EAA – Happy 40 th birthday
The truly international accounting association turns 40 this year and there appears to be a party in Milan to celebrate it! The EAA is six years older than the CAAA and can trace its heritage back much further in the national associations that preceded it.
It appears like 40 is the new 30 as it is a relatively young crowd compared with what we see on this side of the Atlantic if last nights reception was any guide! Out promoting BRIA for next few days! Say ” hi” and do not be shy!
Promotion of diversity
Promotion of diversity does not equal a preference for your own research method. In a recent editorial Steve Kachelmeir referred to me as promoting “field research” and suggested that CAR under my editorship had devalued analytical research due to the percentage of board members that were analytical. As one makes an editorial board bigger and more diverse the percentage devoted to any one paradigm will decline, it is basic math.

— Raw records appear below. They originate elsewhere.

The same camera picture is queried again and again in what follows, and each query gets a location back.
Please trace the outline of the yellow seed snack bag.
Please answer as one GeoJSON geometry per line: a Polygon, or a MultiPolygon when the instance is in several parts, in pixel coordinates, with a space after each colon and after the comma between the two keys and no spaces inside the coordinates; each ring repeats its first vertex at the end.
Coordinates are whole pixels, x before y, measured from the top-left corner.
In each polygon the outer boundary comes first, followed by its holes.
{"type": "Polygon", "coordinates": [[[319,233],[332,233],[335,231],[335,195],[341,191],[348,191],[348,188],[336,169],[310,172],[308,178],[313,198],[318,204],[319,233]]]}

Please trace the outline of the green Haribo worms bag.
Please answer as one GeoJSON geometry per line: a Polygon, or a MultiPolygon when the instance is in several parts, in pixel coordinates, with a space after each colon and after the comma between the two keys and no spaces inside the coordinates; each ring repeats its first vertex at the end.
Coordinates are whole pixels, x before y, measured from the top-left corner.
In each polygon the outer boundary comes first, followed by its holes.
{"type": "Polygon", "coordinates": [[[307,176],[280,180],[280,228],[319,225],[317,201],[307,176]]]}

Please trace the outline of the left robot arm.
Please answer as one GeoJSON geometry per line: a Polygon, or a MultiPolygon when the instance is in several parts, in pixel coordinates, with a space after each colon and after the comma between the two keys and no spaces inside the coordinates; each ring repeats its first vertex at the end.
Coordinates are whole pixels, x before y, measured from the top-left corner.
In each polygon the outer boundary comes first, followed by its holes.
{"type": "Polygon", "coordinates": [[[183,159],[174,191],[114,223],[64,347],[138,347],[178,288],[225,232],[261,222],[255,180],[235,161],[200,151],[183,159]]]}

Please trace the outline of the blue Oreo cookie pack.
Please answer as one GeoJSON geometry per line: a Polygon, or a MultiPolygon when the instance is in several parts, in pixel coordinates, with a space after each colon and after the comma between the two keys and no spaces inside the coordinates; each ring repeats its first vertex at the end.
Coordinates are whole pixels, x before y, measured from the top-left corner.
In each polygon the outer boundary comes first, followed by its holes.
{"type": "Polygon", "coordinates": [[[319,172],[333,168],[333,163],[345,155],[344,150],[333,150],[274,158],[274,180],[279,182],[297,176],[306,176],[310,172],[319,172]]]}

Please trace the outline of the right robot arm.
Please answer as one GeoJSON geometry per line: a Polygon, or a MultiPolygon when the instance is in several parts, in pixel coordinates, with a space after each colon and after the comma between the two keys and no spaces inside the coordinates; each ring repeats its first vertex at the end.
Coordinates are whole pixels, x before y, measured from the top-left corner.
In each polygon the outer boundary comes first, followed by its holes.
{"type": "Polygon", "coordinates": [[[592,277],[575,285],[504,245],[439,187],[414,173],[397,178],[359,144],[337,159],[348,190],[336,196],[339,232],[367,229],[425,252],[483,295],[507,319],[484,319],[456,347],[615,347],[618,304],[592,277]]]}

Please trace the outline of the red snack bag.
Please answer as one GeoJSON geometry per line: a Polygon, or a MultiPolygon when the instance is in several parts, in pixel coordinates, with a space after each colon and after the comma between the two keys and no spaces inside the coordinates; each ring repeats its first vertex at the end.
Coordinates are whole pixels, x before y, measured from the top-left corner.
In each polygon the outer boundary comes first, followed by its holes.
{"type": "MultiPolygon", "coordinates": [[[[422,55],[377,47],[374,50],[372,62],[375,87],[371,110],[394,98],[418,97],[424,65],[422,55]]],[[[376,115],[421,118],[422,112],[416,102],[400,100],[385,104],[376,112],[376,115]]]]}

What did analytical research look under my CAR editorship? We had a well known analytical researcher as Editor, seven hand picked by him Editorial Board members as well as others on the Board that had some analytical expertise! What did Steve offer as an example of a move to diversity on his editorial board – he appointed Ken Merchant to the Board! It is a long way from appointing one board member to have an Editor and a dedicated staff of EB members.
But Steve misses the point, it is not the promotion of field research or indeed qualitative methods or methodology that should govern Editors and Editorial Board appointments at an Association journal. It is the recognition that as an association journal one has the primary responsiblity NOT to those who published in the journal before BUT the entire membership of the association. No argument will ever convince me that ad hoc editors and reviewers do the trick. After all North Americans only have to look at JAR in the Ray Ball era to realize how narrow a journal can get if it gets rid of half of the analytical researchers and all of the experimental researchers. If ad hoc editors and reviewers would do the trick – how did JAR go from being 15% experimental to 2% experimental during those years????